Requirement: Output the data that follows exactly, line for line.

Collected data:
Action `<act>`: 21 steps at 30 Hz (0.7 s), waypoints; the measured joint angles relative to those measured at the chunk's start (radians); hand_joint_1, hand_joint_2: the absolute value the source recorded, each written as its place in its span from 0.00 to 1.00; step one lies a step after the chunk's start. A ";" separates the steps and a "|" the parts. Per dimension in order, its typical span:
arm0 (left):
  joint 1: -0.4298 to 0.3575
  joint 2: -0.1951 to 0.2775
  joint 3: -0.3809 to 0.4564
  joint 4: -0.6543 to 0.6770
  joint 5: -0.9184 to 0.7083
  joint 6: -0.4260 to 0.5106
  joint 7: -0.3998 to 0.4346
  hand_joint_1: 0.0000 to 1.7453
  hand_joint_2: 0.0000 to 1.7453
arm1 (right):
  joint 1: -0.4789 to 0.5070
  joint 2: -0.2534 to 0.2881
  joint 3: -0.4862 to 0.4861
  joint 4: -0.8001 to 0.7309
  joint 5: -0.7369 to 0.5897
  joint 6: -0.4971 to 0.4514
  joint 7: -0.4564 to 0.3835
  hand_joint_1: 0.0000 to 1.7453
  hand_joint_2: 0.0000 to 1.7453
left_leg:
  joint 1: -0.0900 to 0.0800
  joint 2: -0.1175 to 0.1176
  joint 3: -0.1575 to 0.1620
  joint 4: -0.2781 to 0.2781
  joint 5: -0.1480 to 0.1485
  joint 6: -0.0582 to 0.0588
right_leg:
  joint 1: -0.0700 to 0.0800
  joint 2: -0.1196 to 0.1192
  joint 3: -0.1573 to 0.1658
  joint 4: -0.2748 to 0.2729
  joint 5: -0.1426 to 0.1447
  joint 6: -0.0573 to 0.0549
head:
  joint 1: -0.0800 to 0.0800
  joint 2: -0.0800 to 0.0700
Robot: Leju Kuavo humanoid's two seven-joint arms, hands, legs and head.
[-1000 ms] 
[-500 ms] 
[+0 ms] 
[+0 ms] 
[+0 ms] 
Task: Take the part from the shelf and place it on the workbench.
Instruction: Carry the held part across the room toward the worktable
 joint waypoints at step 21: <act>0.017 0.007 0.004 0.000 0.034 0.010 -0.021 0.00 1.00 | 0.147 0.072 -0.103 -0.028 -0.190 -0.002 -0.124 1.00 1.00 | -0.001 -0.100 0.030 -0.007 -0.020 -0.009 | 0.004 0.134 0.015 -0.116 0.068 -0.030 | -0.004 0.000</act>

Response:
Action `<act>`: 21 steps at 30 Hz (0.7 s), waypoints; the measured joint angles relative to those measured at the chunk's start (radians); hand_joint_1, hand_joint_2: the absolute value the source recorded, each written as its place in its span from 0.00 to 1.00; step one lies a step after the chunk's start. A ";" separates the steps and a "|" the parts. Per dimension in order, its typical span:
arm0 (left):
  joint 1: -0.4298 to 0.3575
  joint 2: -0.1951 to 0.2775
  joint 3: -0.3809 to 0.4564
  joint 4: -0.6543 to 0.6770
  joint 5: -0.9184 to 0.7083
  joint 6: -0.4260 to 0.5106
  joint 7: -0.3998 to 0.4346
  hand_joint_1: 0.0000 to 1.7453
  hand_joint_2: 0.0000 to 1.7453
arm1 (right):
  joint 1: -0.4789 to 0.5070
  joint 2: -0.2534 to 0.2881
  joint 3: -0.4862 to 0.4861
  joint 4: -0.8001 to 0.7309
  joint 5: -0.7369 to 0.5897
  joint 6: -0.4971 to 0.4514
  joint 7: -0.4564 to 0.3835
  hand_joint_1: 0.0000 to 1.7453
  hand_joint_2: 0.0000 to 1.7453
left_leg:
  joint 1: -0.0900 to 0.0800
  joint 2: -0.1175 to 0.1176
  joint 3: -0.1575 to 0.1620
  joint 4: -0.2781 to 0.2781
  joint 5: -0.1480 to 0.1485
  joint 6: -0.0582 to 0.0588
right_leg:
  joint 1: -0.0700 to 0.0800
  joint 2: -0.1196 to 0.1192
  joint 3: -0.1573 to 0.1658
  joint 4: -0.2748 to 0.2729
  joint 5: -0.1426 to 0.1447
  joint 6: -0.0573 to 0.0549
head:
  joint 1: -0.0800 to 0.0800
  joint 2: -0.0800 to 0.0700
Robot: Leju Kuavo humanoid's two seven-joint arms, hands, legs and head.
[-1000 ms] 
[-500 ms] 
[+0 ms] 
[+0 ms] 
[+0 ms] 
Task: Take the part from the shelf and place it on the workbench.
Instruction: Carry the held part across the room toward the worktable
 joint waypoints at step 21: <act>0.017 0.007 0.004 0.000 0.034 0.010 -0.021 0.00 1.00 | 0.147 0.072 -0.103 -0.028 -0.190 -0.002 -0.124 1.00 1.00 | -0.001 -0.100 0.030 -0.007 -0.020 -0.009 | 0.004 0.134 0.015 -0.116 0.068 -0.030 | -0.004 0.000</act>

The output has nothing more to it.